In the article
Koon-Kiu Yan, Gang Fang, Nitin Bhardwaj, Roger P. Alexander, and Mark Gerstein
PNAS May 18, 2010 107 (20) 9186-9191; https://doi.org/10.1073/pnas.0914771107
are compared the E. coli transcriptional regulatory network and the Linux call graph.
Any model of molecular based life should be able to predict these differences.
Likewise, any model of decentralized computing which is based on the same hypotheses as a model of life should be different in the same qualitative ways from the Linux call graph as this E. coli transcriptional regulatory network is.
Here are two figures from the article which I consider highly relevant.
The first one [link to source] is:
and the decription is:
“The hierarchical layout of the E. coli transcriptional regulatory network and the Linux call graph. (Left) The transcriptional regulatory network of E. coli. (Right) The call graph of the Linux Kernel. Nodes are classified into three categories on the basis of their location in the hierarchy: master regulators (nodes with zero in-degree, Yellow), workhorses (nodes with zero out-degree, Green), and middle managers (nodes with nonzero in- and out-degree, Purple). Persistent genes and persistent functions (as defined in the main text) are shown in a larger size. The majority of persistent genes are located at the workhorse level, but persistent functions are underrepresented in the workhorse level. For easy visualization of the Linux call graph, we sampled 10% of the nodes for display. Under the sampling, the relative portion of nodes in the three levels and the ratio between persistent and nonpersistent nodes are preserved compared to the original network. The entire E. coli transcriptional regulatory network is displayed.”
What are “persistent functions” and “persistent genes”:
“In the Linux kernel […] {persistent functions are] defined as those that exist in every version of software development. Persistent functions in software systems are analogous to persistent genes in biological systems, which are genes that are consistently present in a large number of genomes.”
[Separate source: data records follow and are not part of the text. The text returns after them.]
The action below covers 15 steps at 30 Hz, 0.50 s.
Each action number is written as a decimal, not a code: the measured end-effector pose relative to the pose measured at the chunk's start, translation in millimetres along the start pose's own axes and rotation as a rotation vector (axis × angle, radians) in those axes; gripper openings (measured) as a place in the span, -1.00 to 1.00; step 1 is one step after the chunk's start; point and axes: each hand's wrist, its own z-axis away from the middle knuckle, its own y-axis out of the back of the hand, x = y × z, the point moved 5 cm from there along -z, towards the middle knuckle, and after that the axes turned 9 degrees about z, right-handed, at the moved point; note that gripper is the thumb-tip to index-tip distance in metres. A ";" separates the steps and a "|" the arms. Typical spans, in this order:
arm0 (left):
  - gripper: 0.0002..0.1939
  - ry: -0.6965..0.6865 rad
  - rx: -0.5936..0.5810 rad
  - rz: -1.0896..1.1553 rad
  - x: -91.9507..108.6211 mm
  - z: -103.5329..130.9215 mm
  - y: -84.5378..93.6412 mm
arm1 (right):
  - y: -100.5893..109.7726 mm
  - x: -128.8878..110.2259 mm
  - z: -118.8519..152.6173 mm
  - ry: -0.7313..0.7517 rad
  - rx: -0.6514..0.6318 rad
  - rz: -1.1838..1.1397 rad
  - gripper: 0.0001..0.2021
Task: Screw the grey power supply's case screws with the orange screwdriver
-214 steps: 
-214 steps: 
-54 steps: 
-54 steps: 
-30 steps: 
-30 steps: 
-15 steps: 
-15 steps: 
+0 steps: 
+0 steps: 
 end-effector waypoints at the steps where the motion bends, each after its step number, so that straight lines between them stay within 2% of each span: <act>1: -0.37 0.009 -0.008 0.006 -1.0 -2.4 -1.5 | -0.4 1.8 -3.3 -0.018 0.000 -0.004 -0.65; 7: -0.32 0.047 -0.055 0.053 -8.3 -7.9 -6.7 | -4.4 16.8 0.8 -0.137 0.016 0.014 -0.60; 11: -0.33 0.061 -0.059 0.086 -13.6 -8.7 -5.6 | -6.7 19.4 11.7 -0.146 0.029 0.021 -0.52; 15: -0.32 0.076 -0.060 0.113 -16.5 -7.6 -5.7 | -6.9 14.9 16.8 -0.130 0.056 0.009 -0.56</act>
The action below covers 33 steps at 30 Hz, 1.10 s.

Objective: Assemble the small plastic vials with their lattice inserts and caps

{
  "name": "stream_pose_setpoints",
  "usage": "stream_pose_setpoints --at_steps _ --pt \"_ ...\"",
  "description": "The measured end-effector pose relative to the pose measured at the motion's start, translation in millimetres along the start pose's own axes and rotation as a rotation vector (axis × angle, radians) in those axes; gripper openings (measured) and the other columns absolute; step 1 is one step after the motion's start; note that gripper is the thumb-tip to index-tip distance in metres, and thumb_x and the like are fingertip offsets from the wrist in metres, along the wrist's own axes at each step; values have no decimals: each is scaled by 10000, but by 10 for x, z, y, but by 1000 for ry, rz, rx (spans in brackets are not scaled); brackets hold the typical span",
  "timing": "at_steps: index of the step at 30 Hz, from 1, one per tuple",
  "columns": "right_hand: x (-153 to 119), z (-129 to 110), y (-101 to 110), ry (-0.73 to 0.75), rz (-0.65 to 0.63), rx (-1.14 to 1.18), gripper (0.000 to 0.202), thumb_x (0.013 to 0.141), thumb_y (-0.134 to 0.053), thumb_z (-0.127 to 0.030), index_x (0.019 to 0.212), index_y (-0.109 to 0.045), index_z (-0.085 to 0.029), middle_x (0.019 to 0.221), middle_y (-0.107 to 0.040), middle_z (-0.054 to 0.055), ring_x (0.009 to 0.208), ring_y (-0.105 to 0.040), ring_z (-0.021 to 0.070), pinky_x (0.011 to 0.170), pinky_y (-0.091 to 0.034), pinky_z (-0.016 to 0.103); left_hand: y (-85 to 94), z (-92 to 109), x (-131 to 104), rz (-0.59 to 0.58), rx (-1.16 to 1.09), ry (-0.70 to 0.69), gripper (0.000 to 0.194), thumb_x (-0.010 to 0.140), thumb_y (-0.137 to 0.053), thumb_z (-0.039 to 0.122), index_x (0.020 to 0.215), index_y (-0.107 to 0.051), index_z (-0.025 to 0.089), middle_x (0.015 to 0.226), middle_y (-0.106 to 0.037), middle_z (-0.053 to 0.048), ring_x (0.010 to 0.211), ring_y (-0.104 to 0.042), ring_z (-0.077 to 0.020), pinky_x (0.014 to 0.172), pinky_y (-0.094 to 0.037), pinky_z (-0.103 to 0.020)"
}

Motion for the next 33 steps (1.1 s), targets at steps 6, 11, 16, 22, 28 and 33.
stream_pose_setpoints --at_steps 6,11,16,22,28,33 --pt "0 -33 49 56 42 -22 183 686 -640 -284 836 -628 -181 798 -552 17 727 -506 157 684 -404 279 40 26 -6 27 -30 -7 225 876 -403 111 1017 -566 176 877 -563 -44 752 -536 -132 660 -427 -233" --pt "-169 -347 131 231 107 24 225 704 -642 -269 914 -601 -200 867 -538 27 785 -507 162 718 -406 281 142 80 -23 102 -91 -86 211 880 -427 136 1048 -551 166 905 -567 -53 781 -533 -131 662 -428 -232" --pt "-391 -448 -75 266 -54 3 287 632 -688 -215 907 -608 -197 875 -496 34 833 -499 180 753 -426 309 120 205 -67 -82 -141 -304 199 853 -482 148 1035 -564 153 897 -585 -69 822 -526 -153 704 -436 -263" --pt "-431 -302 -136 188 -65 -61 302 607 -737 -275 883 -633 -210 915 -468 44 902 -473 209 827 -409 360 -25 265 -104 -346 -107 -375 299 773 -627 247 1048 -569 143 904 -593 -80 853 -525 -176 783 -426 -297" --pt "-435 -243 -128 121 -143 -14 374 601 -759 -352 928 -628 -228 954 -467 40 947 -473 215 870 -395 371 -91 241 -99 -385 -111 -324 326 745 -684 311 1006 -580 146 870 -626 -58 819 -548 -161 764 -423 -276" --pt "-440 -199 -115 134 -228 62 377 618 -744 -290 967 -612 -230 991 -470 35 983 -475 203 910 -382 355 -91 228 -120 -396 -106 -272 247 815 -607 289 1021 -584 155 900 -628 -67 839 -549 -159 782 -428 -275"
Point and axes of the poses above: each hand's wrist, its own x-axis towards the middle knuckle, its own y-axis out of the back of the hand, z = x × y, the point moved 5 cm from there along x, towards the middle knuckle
The article says that most of the persistent genes are down in the hierarchy, at the “workhorse” level, their aparently analogous persistent functions are spread in the Linux kernel at all levels, but mostly towards the top.
The second figure is about the modularity. [link to source]
In the graphs, they look for the average overlap between the nodes which are on the downside of two master nodes, and also they look for the average node reuse.
The problem as I understand it is not why the Linux graph is as it is, because it is obvious: it is written by programmers, who value semantics, modularity and reuse.
The problem is why the other graph is so different. A quantitative answer is needed for any computational model of biological life. Evolutionary explanations are alike a proof by contradiction. Here contradiction would mean “not observed now”. For persistent genes the evolutionary explanation would be that (from the article):
“The idea of persistence is closely related to the rate of evolution. In biological systems, the fundamental components of life exist in every genome independently of environmental conditions. These persistent genes, say, ribosomal proteins and dnaA, are under high selective pressure and evolve very slowly.”
which seems to say that persistent genes are observable now because they evolve very slowly, due to high selective pressure. (i.e. if the persistent genes are not very important for life then random evolution would wash them out). This is a proof by contradiction, it is not constructive. Costructive proofs in well defined models of life would be very valuable, in my opinion.